After loving the novel Zoo by James Patterson and Michael Ledwidge, I recently decided to give the CBS show a try. About halfway through the first season on Netflix, I am genuinely enjoying the show. Both book and show had me on the edge of my seat waiting and wondering for the next attack and next attempt at an explanation. There are, however, 5 major differences between the book and the show. Let’s check them out:
1. Jackson’s Beliefs
In the book, Jackson Oz (our hero) is the only one who has noticed the increase of animal attacks on humans: specifically mammal attacks. He loses his credibility in the professional world as he drops out of graduate school to pursue research on these attacks. Even after being attacked by a herd of male lions in Botswana, it takes him a considerable amount of time and energy to get people to believe him.
In the show, it is instead Jackson’s father who loses his credibility and sanity studying animal aggression. Even Jackson believes his father to be crazy. His father has recorded videos about his theories which are the only information Jackson has now that his father is dead and the theories seem to be coming true.
Periodically throughout the book, the point of view switches to that of an animal and the reader can see how its instincts have changed. While I understand that this would have been incredibly difficult (if not impossible) to do effectively in a show, it added a lot of depth to the novel that helped the reader understand what was happening.
In the book, Atilla is Jackson’s pet chimpanzee. Atilla is missing entirely from the show. I enjoyed Atilla’s character in the book because it was the only opportunity the reader had to view the world through the eyes of an animal with a positive human relationship. The other animals that gave first person accounts were zoo animals or wild animals.

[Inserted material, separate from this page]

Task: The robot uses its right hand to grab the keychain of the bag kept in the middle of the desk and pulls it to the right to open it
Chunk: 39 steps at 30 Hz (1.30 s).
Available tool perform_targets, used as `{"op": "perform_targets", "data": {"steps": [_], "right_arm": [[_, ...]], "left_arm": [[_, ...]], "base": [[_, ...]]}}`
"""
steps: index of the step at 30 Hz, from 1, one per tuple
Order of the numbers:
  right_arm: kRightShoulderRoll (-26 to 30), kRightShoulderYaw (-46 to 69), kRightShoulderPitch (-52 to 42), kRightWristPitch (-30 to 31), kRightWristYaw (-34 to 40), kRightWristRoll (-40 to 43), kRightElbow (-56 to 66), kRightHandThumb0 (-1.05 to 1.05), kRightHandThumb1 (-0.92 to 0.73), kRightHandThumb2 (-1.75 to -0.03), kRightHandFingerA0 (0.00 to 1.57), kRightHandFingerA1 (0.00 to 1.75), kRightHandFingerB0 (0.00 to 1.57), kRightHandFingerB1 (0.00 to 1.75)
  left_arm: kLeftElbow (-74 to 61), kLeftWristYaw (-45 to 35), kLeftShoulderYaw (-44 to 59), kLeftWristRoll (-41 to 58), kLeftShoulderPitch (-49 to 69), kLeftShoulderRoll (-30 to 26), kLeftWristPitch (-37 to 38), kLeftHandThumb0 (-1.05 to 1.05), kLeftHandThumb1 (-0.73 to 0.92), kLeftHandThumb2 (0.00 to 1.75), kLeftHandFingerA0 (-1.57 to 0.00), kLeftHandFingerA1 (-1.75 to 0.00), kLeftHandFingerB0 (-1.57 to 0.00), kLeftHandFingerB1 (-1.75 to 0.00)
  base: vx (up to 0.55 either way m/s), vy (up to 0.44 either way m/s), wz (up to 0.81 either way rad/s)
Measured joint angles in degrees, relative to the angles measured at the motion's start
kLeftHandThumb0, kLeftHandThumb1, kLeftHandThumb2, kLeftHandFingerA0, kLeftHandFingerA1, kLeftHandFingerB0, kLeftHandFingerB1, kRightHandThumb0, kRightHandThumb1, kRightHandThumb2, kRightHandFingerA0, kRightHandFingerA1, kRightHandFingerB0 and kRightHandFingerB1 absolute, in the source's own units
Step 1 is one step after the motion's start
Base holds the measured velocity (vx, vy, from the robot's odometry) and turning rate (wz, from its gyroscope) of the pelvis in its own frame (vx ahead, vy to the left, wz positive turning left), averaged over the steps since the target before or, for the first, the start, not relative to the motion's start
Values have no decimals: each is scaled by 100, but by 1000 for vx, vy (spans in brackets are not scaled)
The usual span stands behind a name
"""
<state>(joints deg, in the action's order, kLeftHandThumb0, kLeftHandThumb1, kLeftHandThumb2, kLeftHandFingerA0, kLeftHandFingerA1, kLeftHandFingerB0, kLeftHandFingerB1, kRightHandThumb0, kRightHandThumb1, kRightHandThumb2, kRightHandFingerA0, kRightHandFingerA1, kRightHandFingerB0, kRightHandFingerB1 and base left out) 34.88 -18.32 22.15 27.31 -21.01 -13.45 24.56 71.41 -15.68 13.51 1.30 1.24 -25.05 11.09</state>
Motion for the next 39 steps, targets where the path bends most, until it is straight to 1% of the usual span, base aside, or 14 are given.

As mentioned above, in the book, Jackson is working alone to collect evidence and is struggling to be seen as sane in the scientific community. Even after he pairs up with Chloe, many won’t take them seriously. In the show, Jackson is approached by a government official and asked to begin research on the animals. While the general public still does not believe them, they do have a support system.
5. Cause Of Attacks
Without giving away too much of the plot for either book or show, the cause explained in each case is very different. In the book, Jackson does not discover a cause until about three quarters of the way through the story. Unless they discover their current theory is wrong, I am about halfway through the first season and all evidence points toward the cause being the same thing one character suspected since the first episode. My main disappointment in this difference is that the cause in the book was no one’s fault—a series of factors happened to line up that no one could have predicted. In the show, there is someone to blame and it was predicted.
That all being said, I will continue to watch and enjoy the show. What are your thoughts on the adaptation?